ABOUT THIS TASK -
Repeat verbatim what the listing holds, but not its pictures.

────────────────────

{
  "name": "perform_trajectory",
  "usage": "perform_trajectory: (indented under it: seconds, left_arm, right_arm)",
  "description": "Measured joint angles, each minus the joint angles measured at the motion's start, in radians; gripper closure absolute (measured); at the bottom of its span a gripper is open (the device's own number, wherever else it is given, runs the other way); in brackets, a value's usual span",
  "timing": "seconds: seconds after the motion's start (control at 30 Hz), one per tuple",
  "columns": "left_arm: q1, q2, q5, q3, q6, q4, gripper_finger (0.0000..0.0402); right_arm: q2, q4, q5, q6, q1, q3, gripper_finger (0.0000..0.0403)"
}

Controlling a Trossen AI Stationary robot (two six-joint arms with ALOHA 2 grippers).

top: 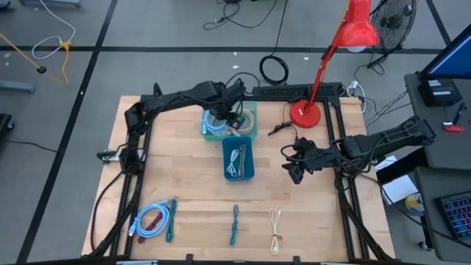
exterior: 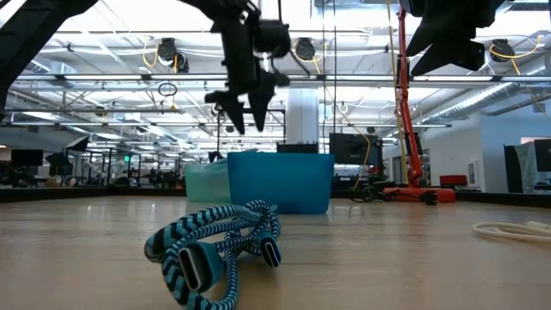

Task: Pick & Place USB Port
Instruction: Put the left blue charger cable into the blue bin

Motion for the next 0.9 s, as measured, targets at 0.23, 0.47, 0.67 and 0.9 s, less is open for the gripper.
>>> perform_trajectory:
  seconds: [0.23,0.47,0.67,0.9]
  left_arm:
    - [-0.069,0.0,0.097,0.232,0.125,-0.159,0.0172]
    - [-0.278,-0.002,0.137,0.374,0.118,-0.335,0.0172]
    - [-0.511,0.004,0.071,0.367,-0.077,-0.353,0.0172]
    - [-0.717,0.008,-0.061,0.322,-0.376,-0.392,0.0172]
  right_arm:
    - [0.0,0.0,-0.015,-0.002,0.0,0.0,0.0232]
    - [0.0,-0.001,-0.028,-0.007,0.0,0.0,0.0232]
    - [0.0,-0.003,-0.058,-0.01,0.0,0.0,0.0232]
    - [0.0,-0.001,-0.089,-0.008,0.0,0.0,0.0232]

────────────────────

SOLUTION BELOW -
{
  "name": "perform_trajectory",
  "usage": "perform_trajectory: (indented under it: seconds, left_arm, right_arm)",
  "description": "Measured joint angles, each minus the joint angles measured at the motion's start, in radians; gripper closure absolute (measured); at the bottom of its span a gripper is open (the device's own number, wherever else it is given, runs the other way); in brackets, a value's usual span",
  "timing": "seconds: seconds after the motion's start (control at 30 Hz), one per tuple",
  "columns": "left_arm: q1, q2, q5, q3, q6, q4, gripper_finger (0.0000..0.0402); right_arm: q2, q4, q5, q6, q1, q3, gripper_finger (0.0000..0.0403)"
}

Controlling a Trossen AI Stationary robot (two six-joint arms with ALOHA 2 grippers).

top: 
exterior: 

Task: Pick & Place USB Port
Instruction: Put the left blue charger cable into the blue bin

Motion for the next 0.9 s, as measured, targets at 0.23, 0.47, 0.67 and 0.9 s, less is open for the gripper.
>>> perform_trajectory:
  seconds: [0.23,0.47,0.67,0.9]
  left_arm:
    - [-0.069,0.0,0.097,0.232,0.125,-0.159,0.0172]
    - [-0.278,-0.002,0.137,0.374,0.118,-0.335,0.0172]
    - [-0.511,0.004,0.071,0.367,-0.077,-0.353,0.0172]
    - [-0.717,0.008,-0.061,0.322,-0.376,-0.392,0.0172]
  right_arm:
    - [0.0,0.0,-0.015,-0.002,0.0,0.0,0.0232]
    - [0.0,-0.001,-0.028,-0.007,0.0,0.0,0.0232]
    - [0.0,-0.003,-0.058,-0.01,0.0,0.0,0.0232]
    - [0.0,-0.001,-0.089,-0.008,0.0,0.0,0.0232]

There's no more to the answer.